In this context, the design, synthesis, and reactivity of novel rhenium oxocomplexes have become the aim of several laboratories, including ours. To the best of our knowledge, studies on oxorhenium (V) complexes incorporating planar aromatic ligands that could bind to DNA have not been studied before. Nevertheless, quinoxaline (pq) has recently received considerable attention [20, 21]. The structure of the quinoxaline ligand is recognized from a great number of natural compounds such as riboflavin and molybdopterines, and can be used as antibacterial, antiviral, anticancer, antihelmintic, and insecticidal agent . In addition, it adopts a planar conformation when chelates to a metal ion [20, 23, 24]. This planar appendage provides a handle for intercalative binding to DNA, positioning the complex for enhanced reactivity toward DNA.

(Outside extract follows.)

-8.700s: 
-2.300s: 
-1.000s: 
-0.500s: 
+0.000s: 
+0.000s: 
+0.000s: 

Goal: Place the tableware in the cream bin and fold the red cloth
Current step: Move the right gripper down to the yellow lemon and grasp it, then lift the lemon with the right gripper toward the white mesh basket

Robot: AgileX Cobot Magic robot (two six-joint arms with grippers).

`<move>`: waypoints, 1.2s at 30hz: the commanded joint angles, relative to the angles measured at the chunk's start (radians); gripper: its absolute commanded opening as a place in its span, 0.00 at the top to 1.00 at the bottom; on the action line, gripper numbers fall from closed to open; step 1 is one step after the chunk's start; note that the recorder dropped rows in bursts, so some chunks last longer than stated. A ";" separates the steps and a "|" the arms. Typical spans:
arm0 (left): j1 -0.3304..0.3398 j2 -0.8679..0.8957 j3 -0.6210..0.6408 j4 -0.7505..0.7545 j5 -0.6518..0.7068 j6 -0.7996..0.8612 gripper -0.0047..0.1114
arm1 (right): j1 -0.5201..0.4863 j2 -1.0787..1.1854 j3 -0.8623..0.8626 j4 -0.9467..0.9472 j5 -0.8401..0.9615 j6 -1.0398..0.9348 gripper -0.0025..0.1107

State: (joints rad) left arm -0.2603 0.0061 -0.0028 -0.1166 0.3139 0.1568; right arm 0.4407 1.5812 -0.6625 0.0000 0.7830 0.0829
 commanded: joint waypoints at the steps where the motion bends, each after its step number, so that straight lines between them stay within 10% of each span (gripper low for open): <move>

In this paper, we present the synthesis and characterization of the oxorhenium (V) complex, [ReOCl3pq] (1). In order to elucidate the reactivity of this compound, we have also synthesized the complexes [ReOCl3bpy] (2) and [ReOCl3phen] (3) and studied their intercalating abilities. The ligands (2′pyridyl)quinoxaline (4), 2,2′ bipyridine (5), and 1-10-phenanthroline (6) belong to quinoxaline or diimine class of organic compounds (Figure 1).
The interaction of these compounds with double stranded calf thymus DNA has been investigated using circular dichroism spectroscopy (CD), DNA thermal denaturation analysis (melting point), CV, and viscosity measurements. The photocleavage reaction on DNA has been monitored by agarose gel electrophoresis. Understanding the interactions between the compounds under study and DNA, and their ability to damage DNA with photoactivation by visible light would be the first step toward the development of rhenium-based drugs which might be useful in photobiological applications such as photodynamic therapy.
2-(2′-pyridyl)quinoxaline [25, 26] and [ReOCl3(PPh3)2]  were prepared by reported procedures. All reactions and manipulations were conducted under a pure argon atmosphere using standard Schlenk techniques. Ultra-pure Milli-Q water (18.2mΩ) was used in all experiments. Reagent grade solvents were dried and distilled by usual methods and the solvents were stored over molecular sieves (4). The chemicals were purchased by Aldrich and used as received. Calf thymus DNA (CT DNA) and pBR322 supercoiled plasmid DNA (stored at: −20°C) were purchased from Sigma (St. Louis, MO).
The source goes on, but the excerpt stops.